Además, Eco señalaba atinadamente que uno de los grandes desafíos de nuestra época consiste en saber que la internet está llena de información sin filtros. Lo verdadero y lo falso, lo útil y lo inútil, lo confiable y lo engañoso, la infodemia y las fake news; y queel problema reside en que (por lo general) no sabemos distinguir lo falso de lo cierto. Ahí entran en juego nuevamente y de manera crucial las y los docentes y profesores y profesoras, pues son ellas y ellos quienes acompañan, guían y enseñan a comparar, a elegir, a preguntarse si algo tiene sentido o no y por qué.
De manera que no se trata solo de enseñar hechos, fechas, fórmulas o métodos, sino de formar en las personas pensamiento crítico, y así, criterio.
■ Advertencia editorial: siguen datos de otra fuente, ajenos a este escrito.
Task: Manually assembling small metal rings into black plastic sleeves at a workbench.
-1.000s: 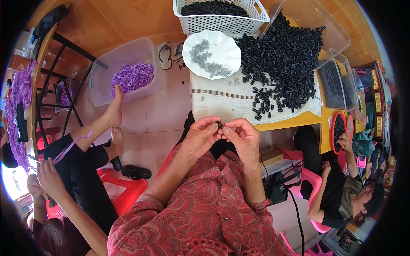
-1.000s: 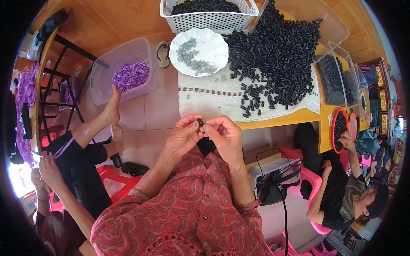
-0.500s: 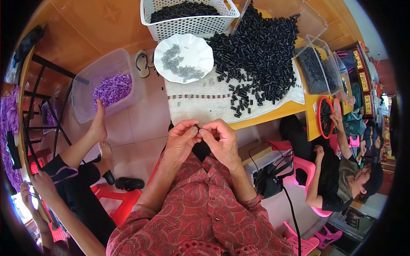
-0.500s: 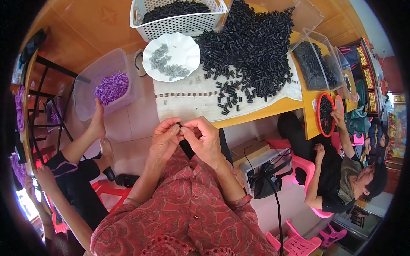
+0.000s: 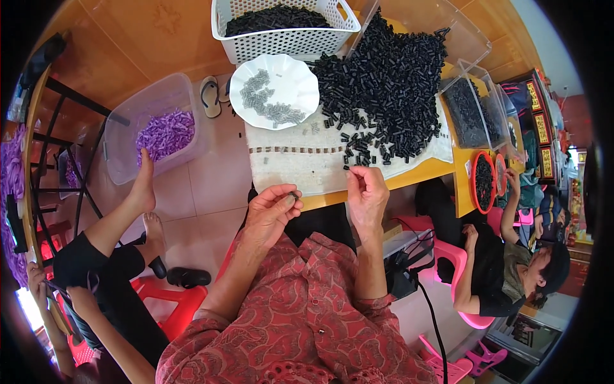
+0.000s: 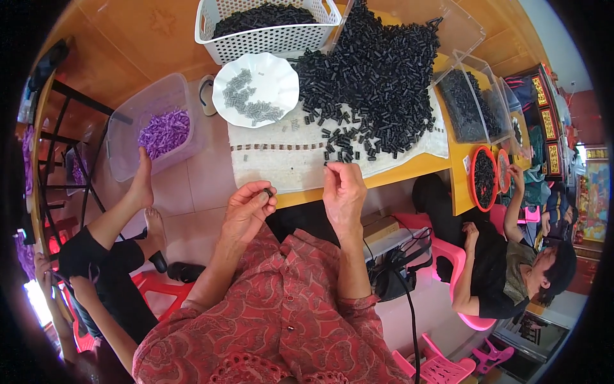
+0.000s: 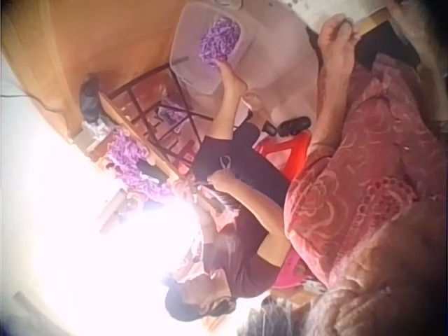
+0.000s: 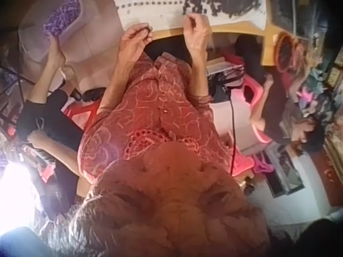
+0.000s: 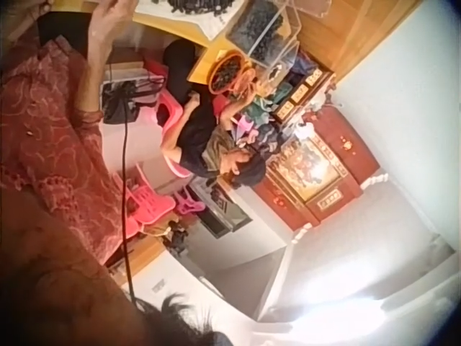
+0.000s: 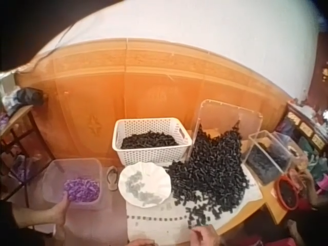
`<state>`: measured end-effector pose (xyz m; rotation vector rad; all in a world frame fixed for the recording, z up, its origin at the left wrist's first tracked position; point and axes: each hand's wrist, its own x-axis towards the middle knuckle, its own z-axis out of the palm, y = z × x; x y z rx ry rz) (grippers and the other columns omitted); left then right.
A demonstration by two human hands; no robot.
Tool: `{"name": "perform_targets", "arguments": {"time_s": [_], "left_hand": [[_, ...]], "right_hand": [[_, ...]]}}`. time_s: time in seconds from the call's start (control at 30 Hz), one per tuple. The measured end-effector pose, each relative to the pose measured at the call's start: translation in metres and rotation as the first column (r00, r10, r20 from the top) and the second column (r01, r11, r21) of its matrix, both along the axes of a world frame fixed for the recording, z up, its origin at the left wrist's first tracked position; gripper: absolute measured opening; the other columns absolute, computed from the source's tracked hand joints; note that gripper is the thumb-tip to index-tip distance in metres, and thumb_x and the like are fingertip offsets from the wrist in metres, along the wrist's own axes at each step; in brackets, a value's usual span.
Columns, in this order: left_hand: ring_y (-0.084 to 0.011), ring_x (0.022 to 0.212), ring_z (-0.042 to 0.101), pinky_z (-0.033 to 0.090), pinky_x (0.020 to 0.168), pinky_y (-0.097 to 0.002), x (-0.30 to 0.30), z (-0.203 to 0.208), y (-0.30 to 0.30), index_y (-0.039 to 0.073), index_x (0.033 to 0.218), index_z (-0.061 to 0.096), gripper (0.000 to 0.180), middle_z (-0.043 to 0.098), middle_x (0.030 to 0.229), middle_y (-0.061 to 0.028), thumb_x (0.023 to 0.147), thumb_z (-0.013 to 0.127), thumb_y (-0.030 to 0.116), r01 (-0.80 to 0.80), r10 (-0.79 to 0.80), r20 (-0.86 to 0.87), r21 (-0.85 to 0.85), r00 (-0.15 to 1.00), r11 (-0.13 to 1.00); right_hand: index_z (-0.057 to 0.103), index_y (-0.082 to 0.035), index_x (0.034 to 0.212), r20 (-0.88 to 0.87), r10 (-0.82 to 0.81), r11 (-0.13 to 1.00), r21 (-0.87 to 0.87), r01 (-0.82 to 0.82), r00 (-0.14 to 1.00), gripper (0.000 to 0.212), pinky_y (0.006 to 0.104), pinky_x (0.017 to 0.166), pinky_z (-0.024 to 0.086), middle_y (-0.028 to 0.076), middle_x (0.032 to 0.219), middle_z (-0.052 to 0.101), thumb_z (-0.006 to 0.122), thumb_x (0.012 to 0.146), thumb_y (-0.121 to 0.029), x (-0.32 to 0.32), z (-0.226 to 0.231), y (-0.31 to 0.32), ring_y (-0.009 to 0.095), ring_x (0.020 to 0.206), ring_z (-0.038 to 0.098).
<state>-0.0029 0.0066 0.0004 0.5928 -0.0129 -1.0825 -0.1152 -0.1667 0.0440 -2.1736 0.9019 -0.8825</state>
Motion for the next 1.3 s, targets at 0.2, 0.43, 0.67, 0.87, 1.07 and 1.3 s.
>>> {"name": "perform_targets", "arguments": {"time_s": [0.2, 0.43, 0.67, 0.87, 1.07, 1.3], "left_hand": [[-0.0170, 0.088, 0.063, 0.053, 0.077, -0.0277, 0.001, 0.002, 0.000, 0.001, 0.115, 0.061, 0.022, 0.064, 0.106, -0.0132, 0.093, 0.056, 0.000, -0.001, 0.001, -0.001, -0.005, 1.000, 1.000], [-0.0182, 0.090, 0.064, 0.054, 0.077, -0.0295, 0.003, -0.002, 0.002, 0.000, 0.115, 0.061, 0.023, 0.065, 0.106, -0.0125, 0.092, 0.056, -0.002, -0.005, 0.005, -0.013, -0.030, 1.000, 1.000], [-0.0178, 0.088, 0.063, 0.053, 0.077, -0.0294, 0.003, -0.002, 0.000, 0.000, 0.115, 0.061, 0.023, 0.065, 0.105, -0.0125, 0.092, 0.057, -0.001, 0.002, -0.002, -0.002, -0.027, 1.000, 1.000], [-0.0175, 0.087, 0.062, 0.053, 0.076, -0.0291, 0.003, -0.003, -0.001, 0.000, 0.115, 0.061, 0.023, 0.065, 0.105, -0.0131, 0.093, 0.057, 0.000, -0.003, 0.003, 0.004, -0.022, 1.000, 1.000], [-0.0177, 0.087, 0.062, 0.053, 0.076, -0.0292, 0.002, -0.002, 0.001, 0.000, 0.115, 0.061, 0.022, 0.064, 0.105, -0.0130, 0.093, 0.056, 0.000, -0.005, 0.005, 0.003, -0.016, 1.000, 1.000], [-0.0173, 0.088, 0.061, 0.052, 0.079, -0.0290, 0.003, -0.001, 0.001, 0.000, 0.115, 0.060, 0.022, 0.064, 0.106, -0.0126, 0.093, 0.056, 0.000, -0.008, 0.008, -0.005, -0.028, 1.000, 1.000]], "right_hand": [[0.065, -0.001, 0.091, -0.129, 0.010, 0.988, -0.151, -0.029, 0.992, 0.009, 0.0301, 0.055, 0.047, 0.011, 0.081, 0.060, 0.065, 0.082, 0.003, 0.008, -0.009, -0.017, 0.019, 0.060, 0.059], [0.066, -0.002, 0.091, -0.181, -0.034, 0.983, -0.184, 0.001, 0.983, 0.010, 0.0315, 0.056, 0.048, 0.012, 0.079, 0.059, 0.064, 0.082, 0.003, 0.011, -0.007, -0.029, 0.022, 0.061, 0.060], [0.066, -0.007, 0.087, -0.298, -0.125, 0.970, -0.238, 0.053, 0.946, 0.014, 0.0442, 0.059, 0.048, 0.014, 0.083, 0.060, 0.071, 0.080, -0.018, 0.041, -0.006, -0.040, 0.035, 0.069, 0.062], [0.066, -0.006, 0.084, -0.482, -0.213, 0.949, -0.308, 0.063, 0.850, 0.020, 0.0471, 0.058, 0.049, 0.014, 0.084, 0.059, 0.072, 0.080, -0.025, 0.056, -0.010, -0.043, 0.036, 0.069, 0.063], [0.066, -0.005, 0.084, -0.462, -0.211, 0.943, -0.327, 0.056, 0.861, 0.015, 0.0466, 0.059, 0.050, 0.015, 0.083, 0.058, 0.069, 0.082, -0.020, 0.053, -0.010, -0.040, 0.036, 0.069, 0.062], [0.067, -0.001, 0.099, 0.280, -0.017, 0.638, 0.742, -0.205, 0.960, 0.014, 0.0229, 0.058, 0.046, 0.008, 0.085, 0.067, 0.068, 0.087, -0.007, 0.029, -0.004, -0.016, 0.011, 0.065, 0.059]]}}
De ayudar a que cada persona (y todas o la mayoría después en comunidad) aprenda a pensar por sí misma, a investigar, a contrastar fuentes y datos. A no dar por ciertas versiones y visiones falsas. Nada más, pero nada menos, en un mundo donde casi todo es inmediato y parece estar a dos clic de distancia, pero en el que la figura del docente no ha perdido su lugar, pues al contrario, diríamos que tiene una misión vital, casi más relevante, si cabe, que en el pasado, puesto que así como en el pasado tuvimos ignorancia y analfabetismo convencionales, hoy los tenemos en su versión digital o virtual.
Eco lo dijo con claridad: necesitamos más que nunca de quienes nos guíen en medio de tanta información. Porque tener acceso a todo no significa entenderlo, y porque educar va mucho más allá de informar y significa formar. Por eso es pertinente reflexionar sobre el tipo de práctica docente, científica e investigadora que hacemos en cualquier nivel educativo y formativo. Y cabe en este punto recordar al filósofo aquel “Contra las Grandes Palabras”: “Todo intelectual tiene una responsabilidad muy especial. Tiene el privilegio y la oportunidad de estudiar. A cambio, él le debe a la sociedad el compromiso de representar los productos de su estudio en el modo más simple, claro y modesto que pueda. Lo peor que pueden hacer los intelectuales -el pecado capital- es intentar erigirse en grandes profetas por encima de los demás seres humanos e intentar impresionarlos con filosofías enredadas. Quien no puede hablar con sencillez y claridad debería quedarse callado hasta que pueda hacerlo” (Popper, 1984).
Enrique Pasillas Pineda
El Colegio de la Frontera Norte, Estancia Postdoctoral.